The paper reports, “According to a comprehensive survey conducted by Lazar Research for The Jerusalem Post … aimed to gauge the religious sentiments among Israelis in these turbulent times … 33% of Israelis have reported a strengthened faith in G-d since the October 7 massacre by Hamas and the subsequent war.”

Interestingly, “The younger the respondents, the more they reported an increase in faith: from 48% among those aged 18-29 to 18% among those 60+.”

Israel has been through a lot politically over the past few years. Religious Jews were singled out for derision and blamed for everything that was going wrong during the leftist administrations of Lapid and Bennett. Religious funding cratered as the community’s popularity sank. Thankfully, the leftists were sent packing and Netanyahu returned to power together with the religious parties.

The left didn’t let up in their bashing of the coalition, leading massive demonstrations weekly against them, giving the media, local and international, an avenue with which to bash the religious community.

But despite all the hate and invective directed at religion, the tiny embers flickering in thousands of lost souls have begun igniting small flames. It is sad that it took such an awful tragedy to trigger the sparks, and it would be a great tragedy if we allow them to flame out.

It is our responsibility at this historic juncture to provide the fuel necessary to keep those little flames flickering and turn them into larger fires. We have to introduce these people who are seeking to draw closer to Judaism and the Ribono Shel Olam to the information they need to enable them to become educated in what Torah is all about. We can’t sit by and let the flames diminish in size.

There are organizations we are all familiar with, such as Lev L’Achim and Shuvu, which do their heroic work far from the limelight, bringing Torah and Yahadus to the people of Israel. They don’t preach. They learn Torah with people you would never imagine would have any interest, and the Torah itself warms their hearts, lights their souls, and awakens within them the ancient yearning for the fire of Har Sinai.

If the children of those who are reaching for kedusha aren’t in yeshiva, then it’s doubtful that the inspiration will have a lasting effect.
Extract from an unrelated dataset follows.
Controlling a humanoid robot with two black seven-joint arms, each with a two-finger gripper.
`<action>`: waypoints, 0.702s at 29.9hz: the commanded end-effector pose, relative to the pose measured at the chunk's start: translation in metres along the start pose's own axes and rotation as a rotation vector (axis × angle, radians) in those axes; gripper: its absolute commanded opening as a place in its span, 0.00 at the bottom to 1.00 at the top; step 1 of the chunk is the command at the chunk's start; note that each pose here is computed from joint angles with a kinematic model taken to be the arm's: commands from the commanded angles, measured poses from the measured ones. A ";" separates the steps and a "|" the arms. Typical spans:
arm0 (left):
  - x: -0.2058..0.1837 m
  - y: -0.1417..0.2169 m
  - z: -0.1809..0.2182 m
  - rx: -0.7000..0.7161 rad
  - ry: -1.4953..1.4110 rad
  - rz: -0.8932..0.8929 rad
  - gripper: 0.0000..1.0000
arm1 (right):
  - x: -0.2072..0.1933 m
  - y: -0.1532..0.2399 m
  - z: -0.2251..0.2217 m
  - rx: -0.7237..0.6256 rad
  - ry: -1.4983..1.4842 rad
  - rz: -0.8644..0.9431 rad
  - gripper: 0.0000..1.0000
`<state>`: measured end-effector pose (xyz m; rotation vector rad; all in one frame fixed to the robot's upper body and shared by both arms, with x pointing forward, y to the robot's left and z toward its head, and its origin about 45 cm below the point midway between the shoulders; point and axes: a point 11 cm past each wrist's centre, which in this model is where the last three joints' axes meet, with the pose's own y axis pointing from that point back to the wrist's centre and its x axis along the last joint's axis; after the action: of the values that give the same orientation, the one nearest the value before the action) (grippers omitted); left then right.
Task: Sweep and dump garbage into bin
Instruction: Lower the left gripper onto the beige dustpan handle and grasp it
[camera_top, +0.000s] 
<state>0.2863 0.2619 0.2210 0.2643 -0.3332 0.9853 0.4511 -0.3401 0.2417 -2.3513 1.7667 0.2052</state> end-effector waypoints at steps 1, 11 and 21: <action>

Shuvu is commencing a campaign to be able to accommodate many more children in their school system. Anyone who has visited their schools, seen the angelic faces of the students, and thinks about where they would be without Shuvu can be overcome.

We make that happen. It is only through our support that the young lights are lit and set on a path of Torah and mitzvos. Then they go home and light their parents’ neshamos, bringing families to lives of Torah.

There is a unique opportunity now to share the gift of our way of life with so many of our brethren, who are standing alone in the dark, with a book of paper matches, trying desperately to get something going.

We have what it takes to bring the light to them and bring them to the light.

We all seek the return of the Mishkon, the place where all of us can gather and have our neshamos set on fire eternally. The more neshamos we get lit, the more Jews are on fire, the faster the Bais Hamikdosh will descend from on High to its appointed place in the center of the world, in the heart of Yerushalayim, the place to where we direct all of our prayers.

L’Yerushalayim ircha berachamim toshuv, bemeheirah beyomeinu, amein.